A candidate for representative of Montserrado Electoral District #6 who, judging by the National Elections Commission (NEC) results reported so far from the district, is set to lose to Samuel Enders, has warned Liberians to desist from what he calls the ‘Congo-Native Liberian’ divisive politics.

Reginald Taylor’s warning comes in the wake of his observation during the elections that candidates and their supporters were using the divisive ‘Congo-Native’ rhetoric, which he said has the potential to cause division among people, most especially during the critical presidential election.

Taylor stressed that “regardless of our political differences, Liberia remains our national identity.”

He said: “Liberians elect leaders based on tribal lines. If Liberia must move forward, then Liberians should vote on the basis of their children’s future rather than bringing division among themselves.”

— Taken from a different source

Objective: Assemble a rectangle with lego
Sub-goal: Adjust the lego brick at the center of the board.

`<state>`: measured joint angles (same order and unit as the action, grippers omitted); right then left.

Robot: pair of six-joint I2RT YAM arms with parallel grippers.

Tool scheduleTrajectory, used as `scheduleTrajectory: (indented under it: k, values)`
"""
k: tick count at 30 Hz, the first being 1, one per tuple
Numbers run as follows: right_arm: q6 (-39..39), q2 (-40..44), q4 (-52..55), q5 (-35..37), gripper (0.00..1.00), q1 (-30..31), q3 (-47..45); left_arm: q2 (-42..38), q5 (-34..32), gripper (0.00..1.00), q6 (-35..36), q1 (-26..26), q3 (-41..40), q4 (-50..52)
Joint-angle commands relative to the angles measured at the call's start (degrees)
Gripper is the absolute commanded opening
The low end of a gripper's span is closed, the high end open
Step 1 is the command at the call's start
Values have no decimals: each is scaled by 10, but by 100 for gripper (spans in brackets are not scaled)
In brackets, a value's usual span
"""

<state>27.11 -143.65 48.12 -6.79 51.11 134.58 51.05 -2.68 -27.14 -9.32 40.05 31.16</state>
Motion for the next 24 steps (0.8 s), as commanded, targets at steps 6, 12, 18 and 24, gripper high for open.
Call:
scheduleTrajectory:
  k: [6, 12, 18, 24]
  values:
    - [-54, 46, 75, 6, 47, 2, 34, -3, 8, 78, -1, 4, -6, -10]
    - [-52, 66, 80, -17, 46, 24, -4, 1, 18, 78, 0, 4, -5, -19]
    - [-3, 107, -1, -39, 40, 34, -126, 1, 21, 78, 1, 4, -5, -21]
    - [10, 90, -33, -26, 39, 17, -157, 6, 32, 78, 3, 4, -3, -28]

Although the general elections have come and gone, Taylor said it is important “to flag some illnesses in the Liberian society that have been creating problems over the years,” adding that “it is about time that Liberians put away tribalism.”

“We are going for a runoff election as  the National Elections Commission has made clear. Let us make a decision that will benefit our younger generation,” he cautioned.

Mr. Taylor told the Daily Observer newspaper that Liberia as a nation over the years has not gotten the kind of leadership it deserves because Liberians have been voting on tribal lines, which he said has contributed to massive corruption and bad leadership in the country.

“Corruption tears our country apart because we don’t know our primary objectives for voting.  If we continue to vote on sentiments in this country our children will have no future. The legacy of our forefathers was to fight and gain a better land for us that we call Liberia today. They were never divided and it was their togetherness that made Liberia the land that ‘the Love of Liberty brought us” to.

Speaking via telephone from the district on Sunday, Taylor cautioned young Liberians that for the runoff presidential election, “one should be voted for based on what he has to offer the country and its people and above all, he should have the fear of God and be patriotic.”

Taylor  expressed appreciation to Rev. Samuel Enders, who according to NEC preliminary results, has taken the lead so far in the district. Mr. Taylor said he is willing to work with whoever wins, saying “Liberia is our common denominator, as such Liberians should work together as a team.”

“When the elections are over, it is important as patriotic Liberians to rally around the persons who are victorious in order to move the country’s agenda forward. Liberia today needs to improve by building industries, increasing vocational institutions across the country that will bring on board more skilled laborers instead of unskilled that will keep us in hardship.

“We can be more united in our ideas than to be divided and have differences which will not allow us to move ahead as a country. Leadership is from God at the appointed time. Therefore, I am not disappointed, my leadership does not begin with a position; I still have the vision for the people of my district and Liberia at large.”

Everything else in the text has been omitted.